Jun 302019
 

Sixth in the series. Read after the break…

Insight

By Scott Lowther

Copyright 2019

1964, February: Brass Valley

Agent Cole shivered. It wasn’t the cold… even though the temperature was far below freezing outside, inside the Snow Cat the temperature was good and warm. No, the shiver came from the view. The sun was doing things it shouldn’t, and illuminating sights best left unseen.

He and a team of researchers had climbed up an ancient mountain path to one of the many, many crumbing ruins. The Hidden Mountains occupied a large portion of the region code named Brass Valley; thousands of square miles of Antarctica that were not on any map. They could not be seen from air, or from space, or from the ground; hundreds of miles wide, someone in a dog sled could cross the region in a split second and never know it.

Brass Valley was tucked away from geographic reality through alien science advanced far beyond even the appearance of magic. It was still there, still a part of Antarctica, but it was folded through geometries beyond current human understanding. It was certainly beyond Agent Cole’s understanding. One of the scientists based near the dead alien city on the 20,000-foot-high plateau tried to explain it to him once, and he quickly felt his eyes cross. The system involved the use of crystals and an intricate clockwork mechanism in one of the central buildings. The system had failed once, early in the 1930’s, allowing a team of explorers to stumble across the region; it started up again shortly after, hiding the region from a subsequent expedition. It had failed again in the mid 1940’s, and that was when the Office of Insight came in and took possession of the whole place. The mechanism, located in the appropriately nicknamed “Origami House,” had been quickly found and re-activated. The experts had examined the machine, saw that it was trying to move but was blocked by fallen bits of stonework; a simple job of sweeping away dust and grit allowed the mechanism to start up again, closing up the hidden region in the blink of an eye. Since then, a careful eye had been kept on the mechanism. A supply of WD-40 was on hand at all times.

Not a single scientist who examined the system had the slightest clue how it worked, but they knew how to operate it, how to adjust the field to open convenient doorways. And that had to be enough: keep it running, let trucks and planes in and out, otherwise don’t mess with it.

Humans had made a sufficiency of mistakes throughout history. The Office of Insight was here to make sure that avoidable mistakes were foreseen… and avoided.

The mechanism in Origami House allowed the personnel stationed in Brass Valley to keep the place hidden. Soviet aircraft and spacecraft regularly photographed Antarctica; if the mechanism failed, the Soviets would doubtless show up in force and World War III would promptly begin. So the mechanism was maintained and left on, with just a few well-defined gaps to allow aircraft and ground vehicles access. It was a great device. Everyone loved it. But what it did to the sky…

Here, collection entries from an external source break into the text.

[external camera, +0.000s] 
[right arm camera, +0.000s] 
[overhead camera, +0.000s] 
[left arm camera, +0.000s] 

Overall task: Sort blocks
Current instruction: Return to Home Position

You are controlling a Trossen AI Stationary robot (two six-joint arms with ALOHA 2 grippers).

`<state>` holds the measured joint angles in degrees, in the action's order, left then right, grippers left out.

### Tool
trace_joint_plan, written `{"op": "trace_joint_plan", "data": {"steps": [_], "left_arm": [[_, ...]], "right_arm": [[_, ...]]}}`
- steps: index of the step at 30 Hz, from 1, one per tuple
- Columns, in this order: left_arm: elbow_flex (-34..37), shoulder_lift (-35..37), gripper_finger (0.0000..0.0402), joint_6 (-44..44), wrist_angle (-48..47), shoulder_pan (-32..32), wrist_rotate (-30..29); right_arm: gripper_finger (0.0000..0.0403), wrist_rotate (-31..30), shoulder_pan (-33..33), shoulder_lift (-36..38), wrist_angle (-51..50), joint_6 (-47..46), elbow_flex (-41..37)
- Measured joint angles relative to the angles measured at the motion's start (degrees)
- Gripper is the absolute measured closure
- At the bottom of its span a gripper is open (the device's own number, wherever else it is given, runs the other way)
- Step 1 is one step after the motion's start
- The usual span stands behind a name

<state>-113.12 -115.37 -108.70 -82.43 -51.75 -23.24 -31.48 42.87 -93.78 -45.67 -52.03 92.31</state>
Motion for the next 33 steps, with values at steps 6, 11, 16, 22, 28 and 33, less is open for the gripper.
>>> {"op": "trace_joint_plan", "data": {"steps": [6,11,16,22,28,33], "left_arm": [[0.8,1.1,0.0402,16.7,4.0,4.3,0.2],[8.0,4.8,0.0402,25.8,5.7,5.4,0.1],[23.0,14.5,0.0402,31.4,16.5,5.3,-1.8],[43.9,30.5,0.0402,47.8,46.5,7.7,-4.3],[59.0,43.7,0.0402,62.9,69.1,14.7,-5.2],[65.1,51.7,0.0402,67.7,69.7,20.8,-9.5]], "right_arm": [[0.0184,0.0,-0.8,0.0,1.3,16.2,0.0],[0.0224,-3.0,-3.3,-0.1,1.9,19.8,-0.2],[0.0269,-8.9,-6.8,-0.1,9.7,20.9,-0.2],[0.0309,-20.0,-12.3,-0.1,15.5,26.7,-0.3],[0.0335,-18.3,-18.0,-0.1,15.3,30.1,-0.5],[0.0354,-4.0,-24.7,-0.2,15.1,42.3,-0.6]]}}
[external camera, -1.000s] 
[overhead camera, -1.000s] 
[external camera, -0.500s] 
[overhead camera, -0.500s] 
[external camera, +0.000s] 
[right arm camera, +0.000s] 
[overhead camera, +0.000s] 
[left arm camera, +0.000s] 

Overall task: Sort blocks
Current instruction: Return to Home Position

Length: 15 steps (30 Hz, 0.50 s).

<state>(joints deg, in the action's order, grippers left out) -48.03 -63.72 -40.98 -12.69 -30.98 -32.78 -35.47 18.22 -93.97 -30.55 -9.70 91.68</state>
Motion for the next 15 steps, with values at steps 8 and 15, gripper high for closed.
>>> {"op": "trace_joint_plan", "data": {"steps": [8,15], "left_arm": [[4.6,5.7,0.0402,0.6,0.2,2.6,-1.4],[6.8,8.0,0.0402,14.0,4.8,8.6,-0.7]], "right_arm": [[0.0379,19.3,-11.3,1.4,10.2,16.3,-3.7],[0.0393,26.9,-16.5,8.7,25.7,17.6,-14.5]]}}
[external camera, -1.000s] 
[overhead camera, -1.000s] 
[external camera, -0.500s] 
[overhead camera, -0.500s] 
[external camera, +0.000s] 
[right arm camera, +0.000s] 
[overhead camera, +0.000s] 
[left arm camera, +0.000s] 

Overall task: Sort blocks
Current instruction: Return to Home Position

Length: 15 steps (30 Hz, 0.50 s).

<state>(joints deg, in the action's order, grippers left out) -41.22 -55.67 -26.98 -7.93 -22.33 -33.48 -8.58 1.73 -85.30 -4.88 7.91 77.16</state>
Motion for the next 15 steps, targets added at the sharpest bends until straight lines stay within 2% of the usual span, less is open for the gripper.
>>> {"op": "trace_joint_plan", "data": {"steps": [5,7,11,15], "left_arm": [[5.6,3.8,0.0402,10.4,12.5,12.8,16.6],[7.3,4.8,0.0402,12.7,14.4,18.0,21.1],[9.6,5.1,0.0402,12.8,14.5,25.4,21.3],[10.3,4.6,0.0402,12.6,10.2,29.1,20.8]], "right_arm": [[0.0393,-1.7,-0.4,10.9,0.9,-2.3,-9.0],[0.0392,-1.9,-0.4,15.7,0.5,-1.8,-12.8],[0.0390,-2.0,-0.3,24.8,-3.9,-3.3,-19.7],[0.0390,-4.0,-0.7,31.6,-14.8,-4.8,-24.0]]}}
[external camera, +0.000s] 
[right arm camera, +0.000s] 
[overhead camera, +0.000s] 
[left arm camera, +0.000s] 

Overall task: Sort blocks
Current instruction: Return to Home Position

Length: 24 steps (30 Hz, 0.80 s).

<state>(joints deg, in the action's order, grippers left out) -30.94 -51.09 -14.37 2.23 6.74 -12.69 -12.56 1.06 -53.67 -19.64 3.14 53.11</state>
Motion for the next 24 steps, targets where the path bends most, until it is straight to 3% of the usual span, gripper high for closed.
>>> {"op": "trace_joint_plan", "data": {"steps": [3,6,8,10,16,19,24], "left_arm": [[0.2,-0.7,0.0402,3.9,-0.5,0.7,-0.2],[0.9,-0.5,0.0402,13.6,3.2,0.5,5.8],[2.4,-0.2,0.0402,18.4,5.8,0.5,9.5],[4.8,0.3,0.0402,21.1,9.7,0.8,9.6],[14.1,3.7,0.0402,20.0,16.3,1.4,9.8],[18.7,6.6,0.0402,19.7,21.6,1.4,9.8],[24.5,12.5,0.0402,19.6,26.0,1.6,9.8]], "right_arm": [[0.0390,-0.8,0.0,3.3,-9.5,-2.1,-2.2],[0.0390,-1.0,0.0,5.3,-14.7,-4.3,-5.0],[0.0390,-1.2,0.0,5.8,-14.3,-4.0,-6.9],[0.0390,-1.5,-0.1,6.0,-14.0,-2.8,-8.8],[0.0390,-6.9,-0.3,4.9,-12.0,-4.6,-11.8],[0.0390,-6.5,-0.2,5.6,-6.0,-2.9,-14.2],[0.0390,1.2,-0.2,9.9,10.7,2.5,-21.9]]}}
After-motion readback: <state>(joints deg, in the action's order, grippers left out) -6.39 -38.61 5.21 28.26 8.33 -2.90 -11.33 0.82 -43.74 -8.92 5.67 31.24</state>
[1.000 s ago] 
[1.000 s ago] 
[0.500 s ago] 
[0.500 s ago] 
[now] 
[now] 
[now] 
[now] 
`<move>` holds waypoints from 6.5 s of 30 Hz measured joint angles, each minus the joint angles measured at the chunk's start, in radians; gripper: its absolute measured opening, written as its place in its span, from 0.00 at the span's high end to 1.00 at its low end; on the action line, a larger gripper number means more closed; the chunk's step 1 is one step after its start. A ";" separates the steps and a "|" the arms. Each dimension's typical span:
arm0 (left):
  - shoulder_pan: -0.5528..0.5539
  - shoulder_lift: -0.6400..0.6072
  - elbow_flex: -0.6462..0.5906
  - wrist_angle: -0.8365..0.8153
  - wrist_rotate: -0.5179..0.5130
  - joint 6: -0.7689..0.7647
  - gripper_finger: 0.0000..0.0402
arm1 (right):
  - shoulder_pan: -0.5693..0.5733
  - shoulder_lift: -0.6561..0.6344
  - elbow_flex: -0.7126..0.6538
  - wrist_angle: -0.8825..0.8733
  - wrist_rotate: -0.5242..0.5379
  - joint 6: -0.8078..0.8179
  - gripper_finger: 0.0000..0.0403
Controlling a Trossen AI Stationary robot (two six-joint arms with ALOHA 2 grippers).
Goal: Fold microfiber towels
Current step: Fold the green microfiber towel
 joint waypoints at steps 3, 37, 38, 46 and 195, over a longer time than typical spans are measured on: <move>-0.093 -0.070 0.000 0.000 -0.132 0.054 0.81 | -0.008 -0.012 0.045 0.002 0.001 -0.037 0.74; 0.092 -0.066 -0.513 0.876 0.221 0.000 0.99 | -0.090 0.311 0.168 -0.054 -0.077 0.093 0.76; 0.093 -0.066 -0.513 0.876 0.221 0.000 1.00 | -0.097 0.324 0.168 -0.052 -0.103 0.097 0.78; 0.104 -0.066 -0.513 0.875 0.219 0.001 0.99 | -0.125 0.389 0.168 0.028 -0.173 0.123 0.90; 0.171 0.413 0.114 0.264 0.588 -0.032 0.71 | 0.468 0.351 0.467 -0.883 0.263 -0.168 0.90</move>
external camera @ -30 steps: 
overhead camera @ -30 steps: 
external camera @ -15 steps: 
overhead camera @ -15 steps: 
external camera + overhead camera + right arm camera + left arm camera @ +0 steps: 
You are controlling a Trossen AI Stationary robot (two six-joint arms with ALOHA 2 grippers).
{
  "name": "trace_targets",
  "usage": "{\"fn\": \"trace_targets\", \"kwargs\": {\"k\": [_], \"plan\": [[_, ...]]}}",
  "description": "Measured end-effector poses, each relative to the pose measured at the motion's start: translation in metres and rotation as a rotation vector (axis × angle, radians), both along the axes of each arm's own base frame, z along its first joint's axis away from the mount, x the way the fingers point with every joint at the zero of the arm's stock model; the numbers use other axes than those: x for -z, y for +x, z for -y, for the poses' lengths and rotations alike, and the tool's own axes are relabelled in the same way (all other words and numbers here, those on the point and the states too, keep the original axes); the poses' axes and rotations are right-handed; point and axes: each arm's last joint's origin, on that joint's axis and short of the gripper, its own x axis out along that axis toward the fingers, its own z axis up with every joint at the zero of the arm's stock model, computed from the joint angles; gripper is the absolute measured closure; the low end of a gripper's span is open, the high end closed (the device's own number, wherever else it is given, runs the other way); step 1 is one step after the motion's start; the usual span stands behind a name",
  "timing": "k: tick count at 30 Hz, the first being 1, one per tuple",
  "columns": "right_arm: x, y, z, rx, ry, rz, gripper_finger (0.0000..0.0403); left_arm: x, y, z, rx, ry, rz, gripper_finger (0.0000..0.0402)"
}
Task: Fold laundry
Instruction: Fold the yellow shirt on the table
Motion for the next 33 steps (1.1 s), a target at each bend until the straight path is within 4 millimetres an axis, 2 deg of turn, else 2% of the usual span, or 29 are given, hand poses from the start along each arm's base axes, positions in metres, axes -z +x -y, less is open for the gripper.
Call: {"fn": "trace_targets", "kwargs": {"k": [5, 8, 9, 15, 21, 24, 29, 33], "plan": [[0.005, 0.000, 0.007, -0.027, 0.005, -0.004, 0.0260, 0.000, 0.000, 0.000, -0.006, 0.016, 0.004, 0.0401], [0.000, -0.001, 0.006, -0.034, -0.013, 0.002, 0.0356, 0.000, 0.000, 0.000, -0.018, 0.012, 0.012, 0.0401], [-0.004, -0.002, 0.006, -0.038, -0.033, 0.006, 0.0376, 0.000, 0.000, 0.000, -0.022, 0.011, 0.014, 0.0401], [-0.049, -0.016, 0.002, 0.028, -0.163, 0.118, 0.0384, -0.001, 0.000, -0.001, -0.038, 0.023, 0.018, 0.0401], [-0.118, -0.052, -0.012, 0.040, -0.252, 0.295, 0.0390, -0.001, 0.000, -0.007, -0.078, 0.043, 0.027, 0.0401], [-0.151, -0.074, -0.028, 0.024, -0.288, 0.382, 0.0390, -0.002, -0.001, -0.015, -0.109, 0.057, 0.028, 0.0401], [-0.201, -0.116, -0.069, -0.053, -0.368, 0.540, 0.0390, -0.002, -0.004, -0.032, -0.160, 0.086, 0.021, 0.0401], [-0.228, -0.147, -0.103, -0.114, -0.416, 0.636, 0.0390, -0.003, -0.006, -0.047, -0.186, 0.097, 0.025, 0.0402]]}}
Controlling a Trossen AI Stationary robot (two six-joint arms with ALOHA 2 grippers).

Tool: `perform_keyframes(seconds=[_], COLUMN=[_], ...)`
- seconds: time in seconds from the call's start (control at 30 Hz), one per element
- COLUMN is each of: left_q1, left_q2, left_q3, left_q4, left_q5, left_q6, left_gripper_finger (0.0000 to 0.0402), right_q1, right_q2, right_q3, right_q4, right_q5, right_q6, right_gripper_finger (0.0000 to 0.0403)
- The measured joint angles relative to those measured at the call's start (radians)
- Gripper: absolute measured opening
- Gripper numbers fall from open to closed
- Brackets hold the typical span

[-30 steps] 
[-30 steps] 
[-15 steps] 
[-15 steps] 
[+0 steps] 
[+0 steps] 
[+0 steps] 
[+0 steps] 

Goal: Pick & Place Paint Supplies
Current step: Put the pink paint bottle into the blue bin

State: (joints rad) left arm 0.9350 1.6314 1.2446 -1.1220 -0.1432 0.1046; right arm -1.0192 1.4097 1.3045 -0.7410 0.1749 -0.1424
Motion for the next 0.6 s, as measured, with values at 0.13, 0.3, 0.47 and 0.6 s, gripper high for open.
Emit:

Cole looked out the windshield towards the horizon. The sun was there, low and clear… and shattered, fragmented. The sky was like a broken mirror, casting the image of the sun in pieces here and there. As the sun moved virtually horizontally across the sky, its image hopped and skipped.

Once, Cole had asked how the sun could shine at all on Brass Valley, if it had indeed been folded out of its normal space. He’d also asked about how the winds could blow through, how Antarctica could be so well mapped, with no obvious distortions in distance. The scientist had looked at him sadly and, after a moment, simply said “don’t ask.”

That was damn near the motto of the Office of Insight, Cole thought to himself. It employed the most curious people on the planet, and presented them with the greatest mysteries and challenges that an intellectual could ever hope to come across… and then taught them to not delve too deeply. Yes, there were threats that needed to be understood and countered. But the worst thing that anyone could do would be to accidentally speed the process along. Mistakes like that had been made. And one of the first things new agents, researchers and scholars were shown was a presentation on the results. In glorious Technicolor. Barf bags were provided.

Off in the distance, Cole caught a brief glimpse of the Madness Mountains range, some 300 miles away Usually the distant and the near-everpresent haze mercifully hid that truly monstrous pile of rocks, but the sun, just for a moment, was in the right spots to light them up almost clearly. Along with the vast thing that was sometimes seen beyond them. Cole shuddered again and quickly looked away. He watched the sun do its thing, and tried to not think about it too much. Just accept it, and maybe you won’t go mad.